(PROMPT) Reproduce verbatim the lines of the material below, starting at the line with "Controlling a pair" and ending at the line with "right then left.", both inclusive; skip the rest.

----

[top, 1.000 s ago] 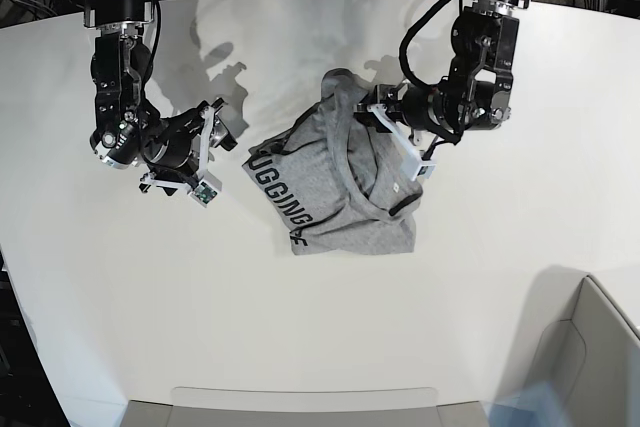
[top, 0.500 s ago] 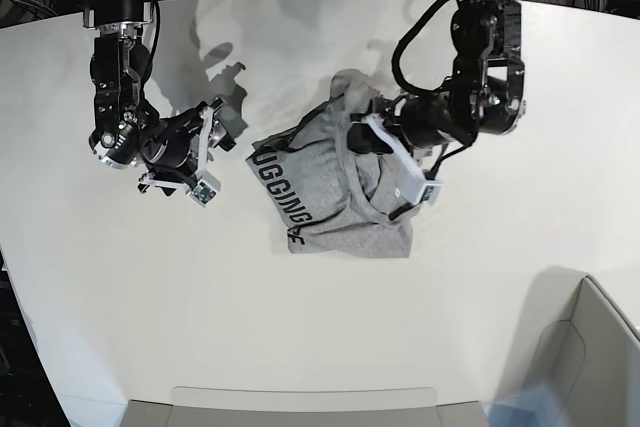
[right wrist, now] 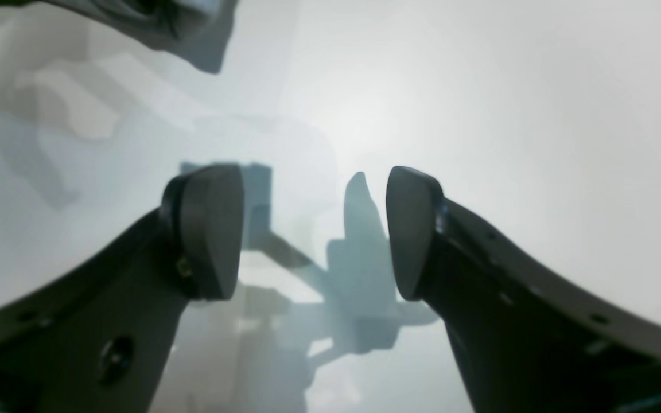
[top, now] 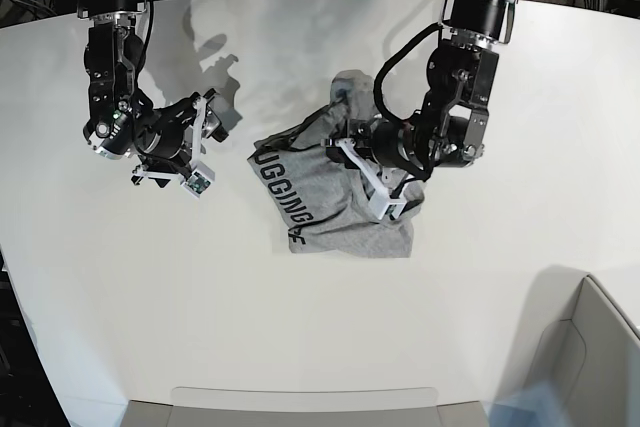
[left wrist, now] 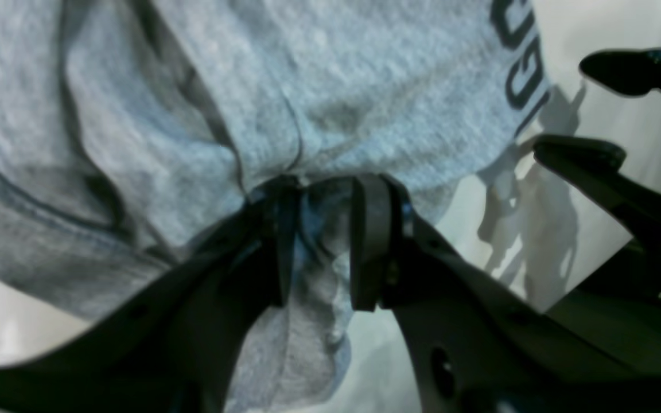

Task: Fold the T-shirt properly
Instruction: 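Grasp the bundle's edge with the left gripper and tuck it under, then grasp the bundle with both grippers and flip it over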

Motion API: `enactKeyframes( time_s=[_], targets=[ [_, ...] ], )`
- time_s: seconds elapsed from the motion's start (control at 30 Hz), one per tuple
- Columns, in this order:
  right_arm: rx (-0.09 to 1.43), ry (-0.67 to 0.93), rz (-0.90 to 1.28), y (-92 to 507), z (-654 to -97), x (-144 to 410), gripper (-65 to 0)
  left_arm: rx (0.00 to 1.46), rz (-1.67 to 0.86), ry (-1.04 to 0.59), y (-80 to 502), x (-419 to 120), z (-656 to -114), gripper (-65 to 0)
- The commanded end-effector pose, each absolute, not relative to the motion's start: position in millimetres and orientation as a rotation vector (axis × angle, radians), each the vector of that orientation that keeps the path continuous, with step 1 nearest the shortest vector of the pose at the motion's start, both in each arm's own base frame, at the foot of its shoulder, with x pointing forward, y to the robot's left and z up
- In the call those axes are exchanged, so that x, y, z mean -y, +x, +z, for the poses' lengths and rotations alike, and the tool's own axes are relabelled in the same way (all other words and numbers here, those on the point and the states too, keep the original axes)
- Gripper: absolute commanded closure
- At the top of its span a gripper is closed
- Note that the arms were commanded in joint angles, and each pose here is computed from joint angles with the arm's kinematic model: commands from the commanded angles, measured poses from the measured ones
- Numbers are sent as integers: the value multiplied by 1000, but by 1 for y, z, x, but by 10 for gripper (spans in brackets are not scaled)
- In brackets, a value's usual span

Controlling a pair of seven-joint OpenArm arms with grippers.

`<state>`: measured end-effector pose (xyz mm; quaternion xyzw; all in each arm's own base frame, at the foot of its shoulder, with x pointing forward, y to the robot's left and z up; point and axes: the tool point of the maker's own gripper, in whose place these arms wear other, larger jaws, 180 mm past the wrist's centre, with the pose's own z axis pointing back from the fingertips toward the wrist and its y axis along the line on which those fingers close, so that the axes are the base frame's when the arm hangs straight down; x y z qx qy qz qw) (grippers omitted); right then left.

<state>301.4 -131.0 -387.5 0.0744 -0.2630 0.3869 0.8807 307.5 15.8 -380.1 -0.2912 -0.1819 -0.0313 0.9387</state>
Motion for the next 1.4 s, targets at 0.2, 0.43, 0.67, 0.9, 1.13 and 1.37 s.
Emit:
enactKeyframes(
  time_s=[0.2,0.43,0.67,0.9,1.13,1.37],
  targets=[
    [650,150,941,330,-354,98,-374,448,80,-566,318,-80,-352,-160],
    [738,166,1152,368,-315,25,-194,508,-80,-613,299,-36,-318,-160],
    [734,196,1098,426,-313,6,0,423,-205,-630,274,0,-332,-78],
    [643,172,1110,440,-358,-17,-21,286,-232,-620,255,12,-367,-30],
    [536,138,1140,414,-404,-13,-21,202,-173,-560,262,-10,-399,-29],
    [449,5,1186,372,-423,6,-21,248,-36,-494,292,-62,-408,-29]
  ],
)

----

(WRITTEN ANSWER)
Controlling a pair of seven-joint OpenArm arms with grippers.

`<state>`: measured end-effector pose (xyz mm; quaternion xyzw; all in each arm's own base frame, at the foot of its shoulder, with x pointing forward, y to the robot's left and z up; point and axes: the tool point of the maker's own gripper, in whose place these arms wear other, larger jaws, 180 mm past the wrist's centre, with the pose's own z axis pointing back from the fingertips toward the wrist and its y axis along the line on which those fingers close, so that the axes are the base frame's when the arm hangs straight down; x y z qx qy qz qw) (grippers omitted); right then left.

This answer leaves nothing further to address.